◆ **Work instruction**
Output the opening lines of the records exactly. End with the line that contains "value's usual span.".

◆ **Recorded data**
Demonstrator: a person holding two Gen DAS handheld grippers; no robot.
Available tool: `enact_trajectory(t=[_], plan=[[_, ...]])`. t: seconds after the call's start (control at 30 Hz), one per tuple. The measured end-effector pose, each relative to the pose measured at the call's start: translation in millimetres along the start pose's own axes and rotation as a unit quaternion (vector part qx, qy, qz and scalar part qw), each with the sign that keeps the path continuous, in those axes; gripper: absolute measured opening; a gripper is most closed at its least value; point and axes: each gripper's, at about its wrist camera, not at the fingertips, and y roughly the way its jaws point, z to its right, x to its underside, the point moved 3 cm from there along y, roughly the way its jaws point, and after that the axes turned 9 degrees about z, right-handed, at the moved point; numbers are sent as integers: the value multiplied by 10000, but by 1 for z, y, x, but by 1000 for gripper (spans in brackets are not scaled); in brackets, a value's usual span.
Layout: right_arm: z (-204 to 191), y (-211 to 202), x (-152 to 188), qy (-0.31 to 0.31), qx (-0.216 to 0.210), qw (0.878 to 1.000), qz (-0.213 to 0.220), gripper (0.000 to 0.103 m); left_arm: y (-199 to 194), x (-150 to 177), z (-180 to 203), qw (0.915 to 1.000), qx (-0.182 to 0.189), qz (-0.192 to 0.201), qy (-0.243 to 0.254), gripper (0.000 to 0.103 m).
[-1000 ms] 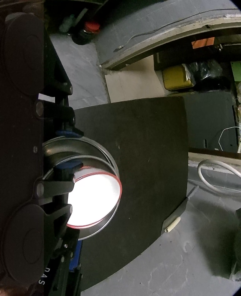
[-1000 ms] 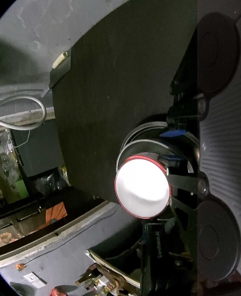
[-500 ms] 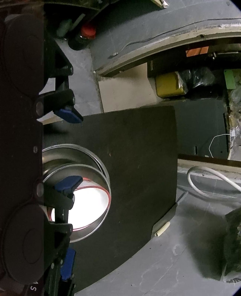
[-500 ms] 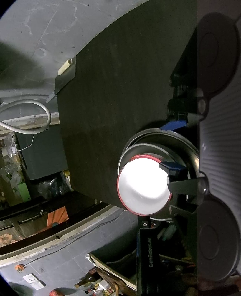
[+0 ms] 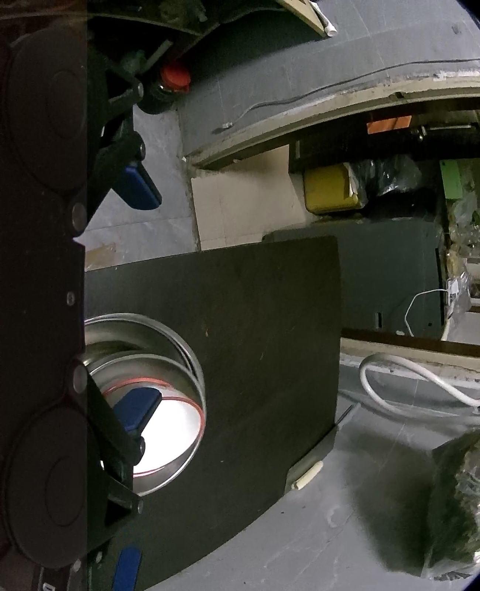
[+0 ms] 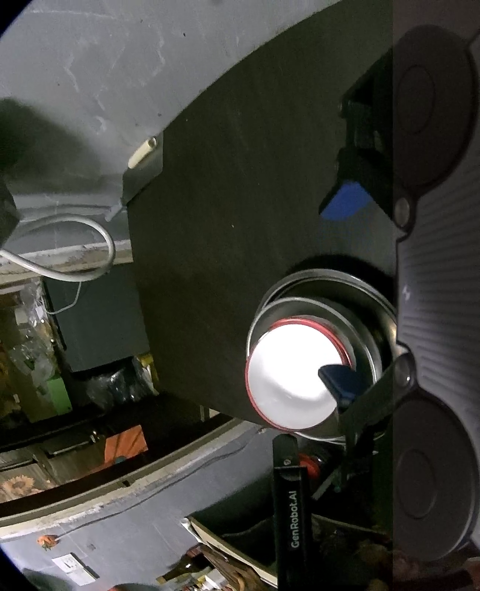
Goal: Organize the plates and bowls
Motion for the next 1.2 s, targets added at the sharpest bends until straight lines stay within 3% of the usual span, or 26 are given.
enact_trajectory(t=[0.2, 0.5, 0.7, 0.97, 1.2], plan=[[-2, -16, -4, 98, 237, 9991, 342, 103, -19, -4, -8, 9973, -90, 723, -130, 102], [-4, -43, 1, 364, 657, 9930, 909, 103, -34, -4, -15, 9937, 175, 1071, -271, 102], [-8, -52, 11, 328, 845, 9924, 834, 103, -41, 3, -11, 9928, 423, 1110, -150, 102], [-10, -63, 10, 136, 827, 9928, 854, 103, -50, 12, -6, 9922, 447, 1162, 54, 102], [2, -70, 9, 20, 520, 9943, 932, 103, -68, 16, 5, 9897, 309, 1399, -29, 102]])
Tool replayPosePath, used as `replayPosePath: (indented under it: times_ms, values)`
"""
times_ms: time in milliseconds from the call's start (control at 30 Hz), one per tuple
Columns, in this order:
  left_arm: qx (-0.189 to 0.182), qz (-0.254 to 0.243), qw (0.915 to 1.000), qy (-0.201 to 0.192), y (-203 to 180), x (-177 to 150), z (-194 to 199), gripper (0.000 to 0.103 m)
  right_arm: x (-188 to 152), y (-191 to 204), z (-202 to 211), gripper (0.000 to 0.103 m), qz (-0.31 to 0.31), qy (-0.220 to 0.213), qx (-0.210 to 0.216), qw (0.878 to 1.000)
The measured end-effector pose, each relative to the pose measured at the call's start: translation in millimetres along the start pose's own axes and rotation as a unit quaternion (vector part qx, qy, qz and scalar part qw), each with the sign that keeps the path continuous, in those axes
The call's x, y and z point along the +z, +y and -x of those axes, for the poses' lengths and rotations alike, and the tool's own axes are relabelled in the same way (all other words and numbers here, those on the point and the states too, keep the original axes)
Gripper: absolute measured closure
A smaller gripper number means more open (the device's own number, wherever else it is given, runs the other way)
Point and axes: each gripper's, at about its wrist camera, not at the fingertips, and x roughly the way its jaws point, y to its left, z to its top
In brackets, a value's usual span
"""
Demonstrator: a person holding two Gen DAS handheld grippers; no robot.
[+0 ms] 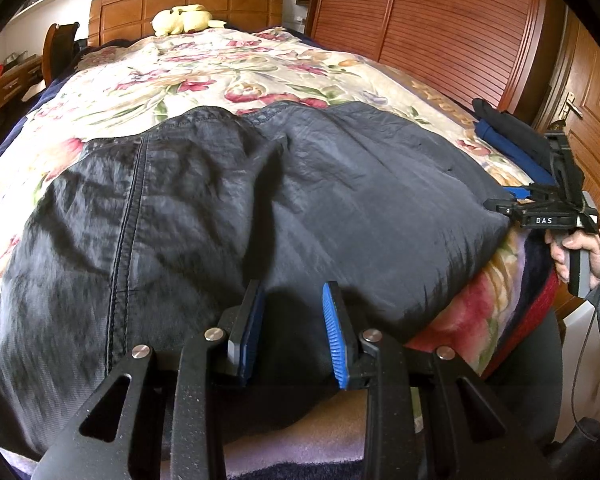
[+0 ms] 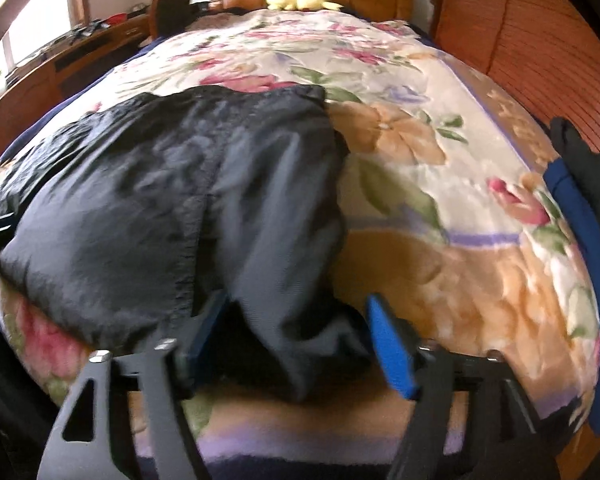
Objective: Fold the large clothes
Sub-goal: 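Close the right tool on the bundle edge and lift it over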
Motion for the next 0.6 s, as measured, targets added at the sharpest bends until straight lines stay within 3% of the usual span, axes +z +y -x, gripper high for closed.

◆ **Answer to the exercise**
Demonstrator: a person holding two Gen DAS handheld grippers; no robot.
Available tool: `enact_trajectory(t=[_], plan=[[_, ...]])`. t: seconds after the call's start (control at 30 Hz), one per tuple. The measured end-effector pose, each relative to the pose measured at the call's start: translation in millimetres along the start pose's own axes and rotation as a unit quaternion (vector part qx, qy, qz and scalar part qw), each with the sign that keeps the path continuous, in those axes; gripper: absolute measured opening; a gripper is most closed at its least value; point and axes: each gripper's, at about its wrist camera, not at the fingertips, and y roughly the way its jaws point, z to its right, x to its underside, the point moved 3 cm from there along y, roughly the way its jaws point, and after that the axes turned 9 degrees about z, right-handed, at the moved point; numbers are sent as integers: the value multiplied by 10000, but by 1 for z, y, x, but by 1000 for gripper (spans in brackets are not scaled); in brackets, a value's usual span.

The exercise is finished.